Holzfeuerungskontrolle
Die Kontrolle von kleinen Holzfeuerungen soll dazu beitragen, neben der Belastung unserer Luft auch die häufig massiven Geruchsbelästigungen zu verhindern. Wer eine Holzfeuerung richtig bedient, feuert mit trockenem Waldholz, in einem nicht übermässig gefüllten Feuerraum und mit stetig heisser Flamme. Bei guten Feuerungsanlagen ergibt sich so ein weisses Rauchbild (kein grauer Rauch, sondern weisser Wasserdampf). Die Öfen müssen richtig konstruiert sein sowie richtig unterhalten und beschickt werden.
Vollzug und Kontrolle
Im Kanton Solothurn ist die Kontrolle der Holzfeuerungen seit 2008 eingeführt.
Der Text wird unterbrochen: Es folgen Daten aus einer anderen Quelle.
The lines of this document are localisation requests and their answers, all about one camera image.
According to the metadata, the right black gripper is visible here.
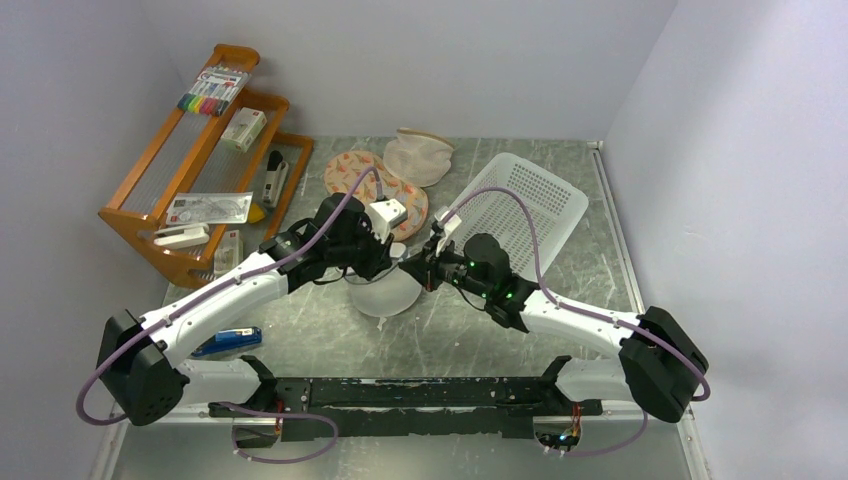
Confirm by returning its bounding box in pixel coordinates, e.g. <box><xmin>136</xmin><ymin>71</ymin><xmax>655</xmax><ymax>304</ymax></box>
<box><xmin>399</xmin><ymin>233</ymin><xmax>491</xmax><ymax>300</ymax></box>

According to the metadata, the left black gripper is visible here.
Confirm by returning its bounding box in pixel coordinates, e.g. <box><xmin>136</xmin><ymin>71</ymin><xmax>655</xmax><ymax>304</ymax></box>
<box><xmin>328</xmin><ymin>216</ymin><xmax>395</xmax><ymax>280</ymax></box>

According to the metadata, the white mesh laundry bag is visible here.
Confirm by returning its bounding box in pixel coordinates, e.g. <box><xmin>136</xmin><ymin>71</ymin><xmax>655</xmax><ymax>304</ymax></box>
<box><xmin>344</xmin><ymin>243</ymin><xmax>422</xmax><ymax>317</ymax></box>

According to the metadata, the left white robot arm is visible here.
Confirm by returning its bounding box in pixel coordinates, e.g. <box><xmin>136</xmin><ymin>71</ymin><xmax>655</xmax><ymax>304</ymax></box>
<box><xmin>95</xmin><ymin>193</ymin><xmax>407</xmax><ymax>426</ymax></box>

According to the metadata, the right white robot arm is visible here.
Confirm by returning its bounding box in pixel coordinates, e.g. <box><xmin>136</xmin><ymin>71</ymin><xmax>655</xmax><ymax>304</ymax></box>
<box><xmin>400</xmin><ymin>234</ymin><xmax>709</xmax><ymax>423</ymax></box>

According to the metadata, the floral pink laundry bag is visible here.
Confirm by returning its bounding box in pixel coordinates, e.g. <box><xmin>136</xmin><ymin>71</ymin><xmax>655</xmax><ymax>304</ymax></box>
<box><xmin>323</xmin><ymin>150</ymin><xmax>429</xmax><ymax>242</ymax></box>

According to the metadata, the beige mesh laundry bag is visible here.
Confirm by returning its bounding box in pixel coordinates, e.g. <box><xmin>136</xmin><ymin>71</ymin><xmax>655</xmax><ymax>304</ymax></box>
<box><xmin>382</xmin><ymin>128</ymin><xmax>456</xmax><ymax>187</ymax></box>

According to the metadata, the yellow triangular eraser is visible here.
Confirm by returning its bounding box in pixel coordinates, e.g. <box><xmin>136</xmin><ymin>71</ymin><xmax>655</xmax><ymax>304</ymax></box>
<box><xmin>247</xmin><ymin>203</ymin><xmax>267</xmax><ymax>224</ymax></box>

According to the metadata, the black grey stapler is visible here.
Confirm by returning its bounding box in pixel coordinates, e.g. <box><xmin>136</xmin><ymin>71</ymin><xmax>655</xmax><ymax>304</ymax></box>
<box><xmin>261</xmin><ymin>150</ymin><xmax>289</xmax><ymax>208</ymax></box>

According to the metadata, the white plastic basket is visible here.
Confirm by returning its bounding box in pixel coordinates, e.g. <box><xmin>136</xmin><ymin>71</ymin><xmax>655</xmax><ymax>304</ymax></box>
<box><xmin>447</xmin><ymin>152</ymin><xmax>589</xmax><ymax>281</ymax></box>

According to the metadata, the staples box package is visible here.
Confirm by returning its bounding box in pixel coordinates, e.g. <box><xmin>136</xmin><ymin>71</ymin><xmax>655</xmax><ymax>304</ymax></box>
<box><xmin>213</xmin><ymin>230</ymin><xmax>244</xmax><ymax>278</ymax></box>

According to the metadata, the clear ruler set package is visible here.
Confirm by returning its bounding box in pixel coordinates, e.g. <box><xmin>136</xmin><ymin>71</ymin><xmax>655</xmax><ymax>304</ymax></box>
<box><xmin>165</xmin><ymin>192</ymin><xmax>253</xmax><ymax>226</ymax></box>

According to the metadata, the blue stapler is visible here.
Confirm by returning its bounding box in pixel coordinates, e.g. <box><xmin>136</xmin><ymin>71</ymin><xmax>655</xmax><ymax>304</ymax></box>
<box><xmin>191</xmin><ymin>327</ymin><xmax>263</xmax><ymax>358</ymax></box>

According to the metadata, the orange wooden shelf rack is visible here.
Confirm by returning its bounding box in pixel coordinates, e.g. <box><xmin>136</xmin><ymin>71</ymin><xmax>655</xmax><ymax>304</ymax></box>
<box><xmin>98</xmin><ymin>86</ymin><xmax>314</xmax><ymax>288</ymax></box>

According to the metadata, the small white green box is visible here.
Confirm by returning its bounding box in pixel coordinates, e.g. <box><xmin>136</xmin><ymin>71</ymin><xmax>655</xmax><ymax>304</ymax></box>
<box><xmin>219</xmin><ymin>107</ymin><xmax>267</xmax><ymax>152</ymax></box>

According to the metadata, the white stapler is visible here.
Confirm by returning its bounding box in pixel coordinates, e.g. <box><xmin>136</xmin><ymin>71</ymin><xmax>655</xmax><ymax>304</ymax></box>
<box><xmin>153</xmin><ymin>223</ymin><xmax>209</xmax><ymax>250</ymax></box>

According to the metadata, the coloured marker pen set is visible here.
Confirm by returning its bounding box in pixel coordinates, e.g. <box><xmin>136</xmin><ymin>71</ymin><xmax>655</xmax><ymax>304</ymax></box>
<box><xmin>177</xmin><ymin>65</ymin><xmax>251</xmax><ymax>117</ymax></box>

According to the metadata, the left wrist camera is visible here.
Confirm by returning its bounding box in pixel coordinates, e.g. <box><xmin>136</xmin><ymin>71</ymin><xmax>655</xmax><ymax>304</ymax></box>
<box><xmin>365</xmin><ymin>199</ymin><xmax>408</xmax><ymax>243</ymax></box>

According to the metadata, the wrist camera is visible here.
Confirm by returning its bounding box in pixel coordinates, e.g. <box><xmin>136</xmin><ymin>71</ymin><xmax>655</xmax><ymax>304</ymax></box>
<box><xmin>365</xmin><ymin>199</ymin><xmax>408</xmax><ymax>243</ymax></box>
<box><xmin>431</xmin><ymin>206</ymin><xmax>462</xmax><ymax>250</ymax></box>

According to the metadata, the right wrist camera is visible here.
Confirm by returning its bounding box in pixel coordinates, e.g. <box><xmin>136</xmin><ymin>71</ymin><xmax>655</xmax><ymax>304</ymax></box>
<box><xmin>431</xmin><ymin>206</ymin><xmax>462</xmax><ymax>250</ymax></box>

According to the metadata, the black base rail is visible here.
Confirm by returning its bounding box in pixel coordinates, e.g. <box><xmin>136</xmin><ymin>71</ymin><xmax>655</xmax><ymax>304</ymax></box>
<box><xmin>246</xmin><ymin>376</ymin><xmax>602</xmax><ymax>442</ymax></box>

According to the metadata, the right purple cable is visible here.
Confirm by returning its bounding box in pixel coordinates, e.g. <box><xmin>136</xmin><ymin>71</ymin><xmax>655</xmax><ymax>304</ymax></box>
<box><xmin>440</xmin><ymin>186</ymin><xmax>711</xmax><ymax>460</ymax></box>

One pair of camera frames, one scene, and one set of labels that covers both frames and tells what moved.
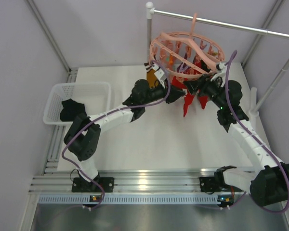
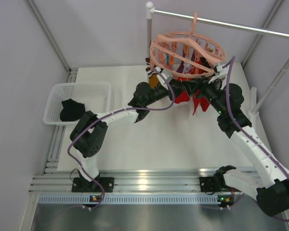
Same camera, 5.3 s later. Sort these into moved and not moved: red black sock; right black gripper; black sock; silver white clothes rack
Moved: red black sock
Not moved: silver white clothes rack; black sock; right black gripper
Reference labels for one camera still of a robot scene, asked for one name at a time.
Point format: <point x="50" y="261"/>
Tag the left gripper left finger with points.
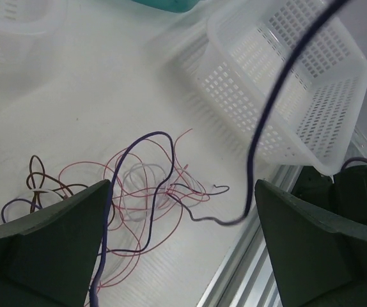
<point x="47" y="258"/>

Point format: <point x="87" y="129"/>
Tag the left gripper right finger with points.
<point x="318" y="257"/>

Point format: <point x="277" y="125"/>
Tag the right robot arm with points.
<point x="344" y="193"/>

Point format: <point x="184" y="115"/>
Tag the white perforated basket, right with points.
<point x="235" y="59"/>

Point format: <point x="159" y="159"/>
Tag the white perforated basket, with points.
<point x="235" y="59"/>
<point x="22" y="23"/>

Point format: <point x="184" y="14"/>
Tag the white perforated basket, centre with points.
<point x="22" y="23"/>

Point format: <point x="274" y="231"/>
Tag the teal translucent plastic bin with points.
<point x="174" y="6"/>

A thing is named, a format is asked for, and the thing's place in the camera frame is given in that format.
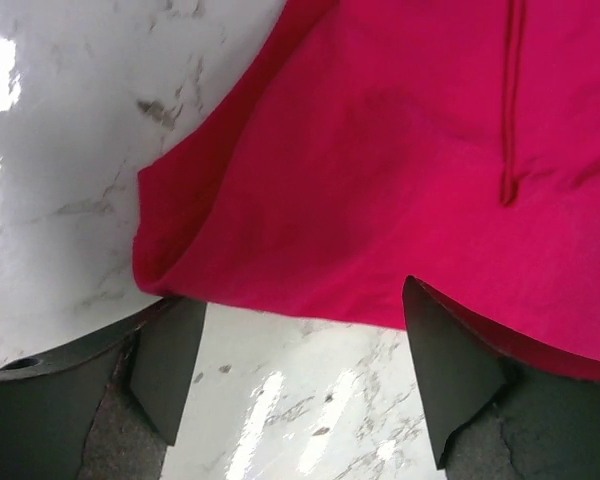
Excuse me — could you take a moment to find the magenta t shirt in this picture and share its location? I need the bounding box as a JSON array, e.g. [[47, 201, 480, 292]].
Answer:
[[132, 1, 600, 381]]

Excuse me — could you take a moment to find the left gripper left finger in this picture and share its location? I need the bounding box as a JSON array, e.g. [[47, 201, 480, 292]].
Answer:
[[0, 298, 206, 479]]

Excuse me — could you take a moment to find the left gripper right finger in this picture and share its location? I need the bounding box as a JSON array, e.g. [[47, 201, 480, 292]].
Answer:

Sie obliegt wie die Feuerungskontrolle der Gas- und Ölfeuerungen den Gemeinden. Dem Kanton kommt die Oberaufsicht zu. Die Gemeinden können für die Holzfeuerungskontrolle den Kreiskaminfeger oder ihren Feuerungskontrolleur beauftragen, beide müssen über eine entsprechende Ausbildung verfügen und die Weiterbildungskurse besucht haben.